How To Be The Ideal Youth Worker

What makes an ideal youth worker ideal? What ingredients do you need to add to the mix? What specific traits and skills should we be developing to fill holes in our youth worker template?

This was a brilliant question posed to me in a training session this morning. I’m going to attempt to summarise my answer here.

There are several tiers to an ‘ideal’ youth worker starting with the nonnegotiable and working down to specific specialised skills. All of these should be developing, growing and organic.

We all love diagrams right? Here’s one I made earlier.

There are no ideal youth workers, we all know this, and every youthworker will be different depending on context. However I feel these principles are mostly transferable. They are the basis for what I expect from myself and my teams. They also form the framework of my interview process.

Love For God & Young People

At the top of the pyramid are the most important: a love for God and a love for young people – and a keen flow between these two. If you don’t have these you’re following the wrong trail.

F.A.T.

Second we see the key traits of longevity; faithfulness, a commitment to God, people, projects and ministry life; availability, a – within safe boundaries(!) – accessibility to people and projects; and teachability – a proactive willingness to learn and grow that is accountable and open.

Commitment to …

This tier contains the essential faith-driven lifestyle commitments: An ever growing passion for reading the bible, prayer and worship personally and within community.

Development of…

Here we see specific skills that will be useful regularly in all kinds of youth work. Listening skills are always valuable, as is the ability to think and problem solve creatively. A growing theological understanding is also important, alongside learning different ways to communicate this understanding. Finally it’s key that every youth leader is trained in best safeguarding practice.

Specialising in…

The final tier includes the main areas where a youth leader should think about specialising. Not all of these will be essential to every youth worker.

Relational practice can be developed in many ways, but comes down to forming lasting, impressionable bonds with young people.
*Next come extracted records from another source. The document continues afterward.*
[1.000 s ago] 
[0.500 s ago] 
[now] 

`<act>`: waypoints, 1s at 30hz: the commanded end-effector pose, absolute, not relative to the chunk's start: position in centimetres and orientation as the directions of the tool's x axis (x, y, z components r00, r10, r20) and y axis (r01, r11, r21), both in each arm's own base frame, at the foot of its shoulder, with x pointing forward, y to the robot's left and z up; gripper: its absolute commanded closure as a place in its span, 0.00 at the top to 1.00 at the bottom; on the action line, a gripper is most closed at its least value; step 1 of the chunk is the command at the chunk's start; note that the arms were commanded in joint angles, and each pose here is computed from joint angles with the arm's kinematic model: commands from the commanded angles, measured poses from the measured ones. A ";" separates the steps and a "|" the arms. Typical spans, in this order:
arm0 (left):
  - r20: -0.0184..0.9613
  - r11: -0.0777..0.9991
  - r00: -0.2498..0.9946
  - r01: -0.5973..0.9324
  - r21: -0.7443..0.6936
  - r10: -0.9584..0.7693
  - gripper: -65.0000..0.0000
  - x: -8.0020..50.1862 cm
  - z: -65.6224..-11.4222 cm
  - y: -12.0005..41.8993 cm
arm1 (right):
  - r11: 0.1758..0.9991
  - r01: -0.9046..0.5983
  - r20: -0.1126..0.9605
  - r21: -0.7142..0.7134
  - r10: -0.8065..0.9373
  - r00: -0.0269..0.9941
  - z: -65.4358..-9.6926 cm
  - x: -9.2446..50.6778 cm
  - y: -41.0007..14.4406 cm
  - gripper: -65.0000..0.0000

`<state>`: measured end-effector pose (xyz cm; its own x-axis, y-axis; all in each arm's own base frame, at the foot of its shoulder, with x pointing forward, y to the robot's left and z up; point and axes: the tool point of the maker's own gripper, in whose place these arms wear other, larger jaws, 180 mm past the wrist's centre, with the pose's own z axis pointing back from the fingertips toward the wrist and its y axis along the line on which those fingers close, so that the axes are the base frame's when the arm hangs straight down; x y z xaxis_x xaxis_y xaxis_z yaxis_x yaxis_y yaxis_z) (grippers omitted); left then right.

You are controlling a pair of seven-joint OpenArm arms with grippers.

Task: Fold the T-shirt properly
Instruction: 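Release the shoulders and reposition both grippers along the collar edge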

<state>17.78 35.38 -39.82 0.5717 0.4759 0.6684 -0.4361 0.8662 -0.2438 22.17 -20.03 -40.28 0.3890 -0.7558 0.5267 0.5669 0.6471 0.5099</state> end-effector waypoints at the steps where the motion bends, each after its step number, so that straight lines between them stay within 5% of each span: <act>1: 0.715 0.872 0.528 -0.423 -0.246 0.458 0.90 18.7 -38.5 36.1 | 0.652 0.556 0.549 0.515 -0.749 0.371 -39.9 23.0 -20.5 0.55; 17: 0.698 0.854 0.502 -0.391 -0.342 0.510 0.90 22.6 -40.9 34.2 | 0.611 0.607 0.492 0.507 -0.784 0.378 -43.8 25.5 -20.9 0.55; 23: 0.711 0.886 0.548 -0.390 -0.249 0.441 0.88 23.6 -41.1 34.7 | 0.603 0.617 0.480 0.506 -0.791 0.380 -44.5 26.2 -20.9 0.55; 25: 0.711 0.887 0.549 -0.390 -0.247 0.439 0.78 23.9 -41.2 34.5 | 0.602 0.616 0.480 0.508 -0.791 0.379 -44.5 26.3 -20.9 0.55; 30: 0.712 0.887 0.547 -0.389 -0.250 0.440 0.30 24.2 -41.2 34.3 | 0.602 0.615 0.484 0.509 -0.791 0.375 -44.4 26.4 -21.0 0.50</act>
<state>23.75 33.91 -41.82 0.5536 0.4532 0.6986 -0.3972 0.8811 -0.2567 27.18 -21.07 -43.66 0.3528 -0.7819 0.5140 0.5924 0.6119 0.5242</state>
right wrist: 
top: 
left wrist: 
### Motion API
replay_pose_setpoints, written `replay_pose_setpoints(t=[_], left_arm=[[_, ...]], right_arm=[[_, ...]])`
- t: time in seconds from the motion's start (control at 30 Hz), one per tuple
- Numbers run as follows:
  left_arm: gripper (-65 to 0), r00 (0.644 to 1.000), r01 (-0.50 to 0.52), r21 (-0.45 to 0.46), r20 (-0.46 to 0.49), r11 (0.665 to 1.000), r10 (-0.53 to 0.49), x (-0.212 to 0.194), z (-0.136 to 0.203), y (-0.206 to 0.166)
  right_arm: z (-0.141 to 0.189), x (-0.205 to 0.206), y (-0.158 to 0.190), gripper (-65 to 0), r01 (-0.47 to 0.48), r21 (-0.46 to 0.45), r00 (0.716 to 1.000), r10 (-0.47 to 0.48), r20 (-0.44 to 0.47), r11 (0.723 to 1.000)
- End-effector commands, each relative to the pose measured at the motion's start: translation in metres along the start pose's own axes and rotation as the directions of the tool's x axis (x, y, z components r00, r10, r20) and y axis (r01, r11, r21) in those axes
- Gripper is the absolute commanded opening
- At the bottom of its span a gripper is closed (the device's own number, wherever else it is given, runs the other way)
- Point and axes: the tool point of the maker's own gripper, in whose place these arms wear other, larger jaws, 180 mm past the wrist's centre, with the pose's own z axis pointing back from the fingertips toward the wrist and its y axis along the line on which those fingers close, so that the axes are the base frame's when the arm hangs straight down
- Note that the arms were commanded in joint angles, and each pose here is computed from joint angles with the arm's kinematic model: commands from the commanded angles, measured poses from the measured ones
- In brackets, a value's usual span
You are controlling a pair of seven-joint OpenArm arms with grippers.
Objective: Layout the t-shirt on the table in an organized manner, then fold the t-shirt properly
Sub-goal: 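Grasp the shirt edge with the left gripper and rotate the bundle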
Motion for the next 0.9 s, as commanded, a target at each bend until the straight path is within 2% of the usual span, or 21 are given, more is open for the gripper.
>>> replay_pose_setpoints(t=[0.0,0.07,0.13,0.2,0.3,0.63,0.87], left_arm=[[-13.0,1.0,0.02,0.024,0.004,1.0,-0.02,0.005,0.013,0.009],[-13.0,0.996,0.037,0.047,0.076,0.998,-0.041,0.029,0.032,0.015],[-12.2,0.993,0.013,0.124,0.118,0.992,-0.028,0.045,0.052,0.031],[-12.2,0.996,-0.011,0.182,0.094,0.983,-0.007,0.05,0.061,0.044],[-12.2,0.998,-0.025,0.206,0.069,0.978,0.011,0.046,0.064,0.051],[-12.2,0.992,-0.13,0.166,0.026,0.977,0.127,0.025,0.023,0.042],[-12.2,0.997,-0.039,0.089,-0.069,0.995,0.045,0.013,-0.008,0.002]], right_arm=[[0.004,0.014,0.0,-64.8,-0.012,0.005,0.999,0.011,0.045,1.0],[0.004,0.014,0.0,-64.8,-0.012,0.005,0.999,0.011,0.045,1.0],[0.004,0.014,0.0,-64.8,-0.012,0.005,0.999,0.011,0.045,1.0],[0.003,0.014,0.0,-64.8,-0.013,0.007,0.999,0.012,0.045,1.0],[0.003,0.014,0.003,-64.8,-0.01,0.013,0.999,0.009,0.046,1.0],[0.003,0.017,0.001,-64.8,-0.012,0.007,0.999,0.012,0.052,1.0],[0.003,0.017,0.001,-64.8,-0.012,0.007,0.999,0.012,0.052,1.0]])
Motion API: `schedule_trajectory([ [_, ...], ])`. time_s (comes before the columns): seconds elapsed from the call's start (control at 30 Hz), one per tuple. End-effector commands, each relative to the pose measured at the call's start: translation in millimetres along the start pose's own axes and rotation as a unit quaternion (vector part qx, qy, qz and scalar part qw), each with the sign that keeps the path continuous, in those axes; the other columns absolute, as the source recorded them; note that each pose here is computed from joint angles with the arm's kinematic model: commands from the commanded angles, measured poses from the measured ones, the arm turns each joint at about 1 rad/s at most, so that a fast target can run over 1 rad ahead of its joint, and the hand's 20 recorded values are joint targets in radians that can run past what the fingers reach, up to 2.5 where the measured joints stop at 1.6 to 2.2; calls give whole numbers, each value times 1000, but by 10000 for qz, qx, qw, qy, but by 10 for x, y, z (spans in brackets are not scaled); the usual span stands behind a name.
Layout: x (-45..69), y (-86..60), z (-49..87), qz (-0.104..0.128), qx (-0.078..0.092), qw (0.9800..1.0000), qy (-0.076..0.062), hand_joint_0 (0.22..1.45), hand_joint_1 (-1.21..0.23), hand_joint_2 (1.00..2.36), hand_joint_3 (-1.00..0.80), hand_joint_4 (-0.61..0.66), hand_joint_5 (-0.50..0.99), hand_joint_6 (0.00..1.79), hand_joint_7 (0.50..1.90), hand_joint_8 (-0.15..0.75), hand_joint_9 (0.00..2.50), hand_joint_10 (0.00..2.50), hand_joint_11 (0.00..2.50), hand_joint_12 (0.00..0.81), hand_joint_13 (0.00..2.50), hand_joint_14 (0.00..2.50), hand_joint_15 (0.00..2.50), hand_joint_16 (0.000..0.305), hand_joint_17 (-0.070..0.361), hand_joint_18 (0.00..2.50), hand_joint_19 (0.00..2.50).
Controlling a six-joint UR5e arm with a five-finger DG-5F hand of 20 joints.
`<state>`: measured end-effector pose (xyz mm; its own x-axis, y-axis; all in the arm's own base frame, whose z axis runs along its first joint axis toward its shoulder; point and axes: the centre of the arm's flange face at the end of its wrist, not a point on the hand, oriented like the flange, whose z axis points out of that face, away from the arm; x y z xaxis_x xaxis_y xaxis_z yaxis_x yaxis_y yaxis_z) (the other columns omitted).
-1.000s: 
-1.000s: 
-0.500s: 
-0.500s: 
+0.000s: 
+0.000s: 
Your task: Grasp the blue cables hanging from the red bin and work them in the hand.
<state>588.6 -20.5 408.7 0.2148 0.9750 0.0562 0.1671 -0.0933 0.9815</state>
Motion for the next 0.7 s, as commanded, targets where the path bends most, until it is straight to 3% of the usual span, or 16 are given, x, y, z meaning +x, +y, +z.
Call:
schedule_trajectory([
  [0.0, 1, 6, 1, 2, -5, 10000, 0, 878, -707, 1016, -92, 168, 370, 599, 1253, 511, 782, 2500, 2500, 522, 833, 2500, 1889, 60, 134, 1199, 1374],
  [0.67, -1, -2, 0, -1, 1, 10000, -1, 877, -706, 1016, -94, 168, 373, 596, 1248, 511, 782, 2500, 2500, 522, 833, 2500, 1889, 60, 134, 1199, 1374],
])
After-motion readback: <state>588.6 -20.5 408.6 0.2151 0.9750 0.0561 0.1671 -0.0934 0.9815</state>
Activity basis is taking specific gifts, talents and passions that you have and developing them in ministry contexts, for instance sport, music, drama, debate or knitting.

Inclusivity is always important but will rely on your context. This may include working alongside various ages, social and health difficulties, specific cultures or members of the LGBT community. Similar to this is working with those with different learning styles; key if you are doing lots of communication work and schools projects.

Parental support is particularly valuable if you’re doing church-based ministry as family worship is always the end goal. Finally management is vital if you’re overseeing projects and people.

This last tier is always the least important and is always the area that changes most throughout your youth work experience.

How to apply this in team management

These five tiers should form the basis of in house growth and training.

You should have the top two tiers sown solidly into the regular fabric of your projects, ministry and recruitment process.

The third tier is checked up on through community involvement (generally) and through regular individual supervision sessions (specifically). I try to do individual supervision in various ways once every 6 months, and team supervision annually.

The last two tiers should form the basis of group training that you run and attend. The top of these should be three-line-whip sessions for the whole team with regular annual repeats, and training for the last should be made available to those who want it.